La façon dont elle conclut sa petite tirade en me regardant laisse peu de doute sur comment elle veut rendre mon séjour inoubliable, mais ça ne me fait rien du tout. Je suis juste content, égoïstement, de voir l’éclair de colère et de jalousie dans le regard de Joy qui me prouve qu’elle n’est pas si indifférente vis-à-vis de moi qu’elle veut bien le dire.

— Alors, comment on se répartit dans les chambres ? demande Kenzo.

— Pourquoi tu poses la question ? Tu ne dors pas avec moi ? le questionné-je, surpris.

— Moi, je veux aller avec les jeunes, Papa. Pour qu’on profite et qu’on s’amuse !

— Parce que je ne suis pas assez fun, moi ? Tu veux que je passe toute la semaine tout seul ?

— Oh Alken, je doute que tu restes seul bien longtemps, me déclare Joy un peu sévèrement. Tu es un tombeur, le lit ne devrait pas rester froid, et pas à cause des températures estivales. Je ne suis pas inquiète, moi.

— Sinon, Joy, pour éviter que notre Prof fasse des bêtises, tu peux le surveiller et nous, on prend la deuxième chambre. Tu en penses quoi ? l’interroge Théo.

Je suis ravi de voir qu’elle hésite un instant avant de se tourner vers moi. Le sourire qu’elle me lance est ravageur et réveille tous mes fantasmes les plus fous. Même la petite convocation d’Elise dans son bureau pour me rappeler une nouvelle fois le règlement avant le départ en vacances est incapable d’anihiler mon envie d’être avec elle.

— Je pense que notre Prof aurait trop peur des rumeurs, si on faisait ça. Et je pense que si je reste avec vous deux, il y a plein de choses que l’on pourrait découvrir à trois !

Tout de suite, les deux jeunes hommes éclatent de rire et moi, je reste comme un con alors qu’ils me laissent seul et sortent tous les trois en riant. J’ai l’impression que cette fois, c’est mon fils qui met la main aux fesses de Théo. J’essaie d’observer s’il fait de même avec Joy, mais je n’arrive pas à voir avant qu’ils ne disparaissent.
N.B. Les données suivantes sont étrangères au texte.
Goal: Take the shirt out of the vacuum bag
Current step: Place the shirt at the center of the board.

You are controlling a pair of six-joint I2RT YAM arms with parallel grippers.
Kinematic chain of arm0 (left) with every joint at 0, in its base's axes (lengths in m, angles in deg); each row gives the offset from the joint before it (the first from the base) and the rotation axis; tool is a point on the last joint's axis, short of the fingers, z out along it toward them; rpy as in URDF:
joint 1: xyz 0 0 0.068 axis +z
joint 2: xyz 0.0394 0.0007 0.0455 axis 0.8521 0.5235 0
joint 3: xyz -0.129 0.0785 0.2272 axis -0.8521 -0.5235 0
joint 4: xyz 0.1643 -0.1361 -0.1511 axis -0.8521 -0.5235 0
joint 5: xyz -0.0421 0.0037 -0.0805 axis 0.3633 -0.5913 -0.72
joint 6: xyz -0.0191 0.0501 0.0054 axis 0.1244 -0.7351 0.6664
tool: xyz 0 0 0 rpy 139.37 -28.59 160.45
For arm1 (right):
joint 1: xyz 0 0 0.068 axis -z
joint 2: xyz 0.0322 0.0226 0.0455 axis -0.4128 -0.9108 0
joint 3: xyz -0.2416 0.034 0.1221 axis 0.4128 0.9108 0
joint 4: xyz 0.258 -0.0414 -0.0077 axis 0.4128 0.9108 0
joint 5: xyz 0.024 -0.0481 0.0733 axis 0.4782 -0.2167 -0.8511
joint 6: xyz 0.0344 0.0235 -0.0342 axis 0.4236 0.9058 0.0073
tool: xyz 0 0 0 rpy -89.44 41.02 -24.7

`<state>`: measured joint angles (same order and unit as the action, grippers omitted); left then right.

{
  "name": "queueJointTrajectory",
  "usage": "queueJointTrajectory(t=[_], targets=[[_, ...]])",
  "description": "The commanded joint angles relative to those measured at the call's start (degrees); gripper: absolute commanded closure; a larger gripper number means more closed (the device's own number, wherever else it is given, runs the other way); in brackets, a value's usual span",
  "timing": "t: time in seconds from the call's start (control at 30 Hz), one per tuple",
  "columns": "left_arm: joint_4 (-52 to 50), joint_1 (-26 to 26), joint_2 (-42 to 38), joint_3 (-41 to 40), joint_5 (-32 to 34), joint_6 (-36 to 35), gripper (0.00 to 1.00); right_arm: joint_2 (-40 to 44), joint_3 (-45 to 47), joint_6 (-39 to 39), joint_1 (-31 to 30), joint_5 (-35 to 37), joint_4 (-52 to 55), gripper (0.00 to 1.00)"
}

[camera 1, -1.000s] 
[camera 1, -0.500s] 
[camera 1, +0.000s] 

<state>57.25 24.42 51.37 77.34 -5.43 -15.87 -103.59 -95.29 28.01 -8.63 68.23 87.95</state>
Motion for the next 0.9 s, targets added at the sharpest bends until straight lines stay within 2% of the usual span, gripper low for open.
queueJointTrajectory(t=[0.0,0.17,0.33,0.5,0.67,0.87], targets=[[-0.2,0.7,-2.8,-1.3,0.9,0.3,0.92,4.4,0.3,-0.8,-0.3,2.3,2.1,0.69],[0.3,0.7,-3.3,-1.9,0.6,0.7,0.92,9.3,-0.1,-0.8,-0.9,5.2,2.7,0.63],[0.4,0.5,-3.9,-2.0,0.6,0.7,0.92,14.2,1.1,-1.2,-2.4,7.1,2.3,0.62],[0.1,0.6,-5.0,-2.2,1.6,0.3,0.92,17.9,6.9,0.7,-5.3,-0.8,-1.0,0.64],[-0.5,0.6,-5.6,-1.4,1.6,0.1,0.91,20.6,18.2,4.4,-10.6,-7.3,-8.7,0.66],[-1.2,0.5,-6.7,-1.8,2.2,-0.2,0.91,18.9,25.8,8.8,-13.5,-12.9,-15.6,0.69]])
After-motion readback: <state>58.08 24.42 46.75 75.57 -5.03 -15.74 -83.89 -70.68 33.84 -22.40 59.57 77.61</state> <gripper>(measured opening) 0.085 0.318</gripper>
Me voilà seul dans le salon. Peut-être que je devrais vraiment faire ce que me conseille Joy et réchauffer mon lit avec une jolie femme du coin. C’est fou comme l’idée ne me tente pas du tout. Je crois que la seule que je veux, c’est elle. Elle a pris ses distances, mais sur une île paradisiaque comme ici, c’est quand même le lieu rêvé pour qu’un miracle arrive. J’espère de tout mon cœur que nous trouverons les moyens d’envisager à nouveau un futur où nous serons tout simplement ensemble.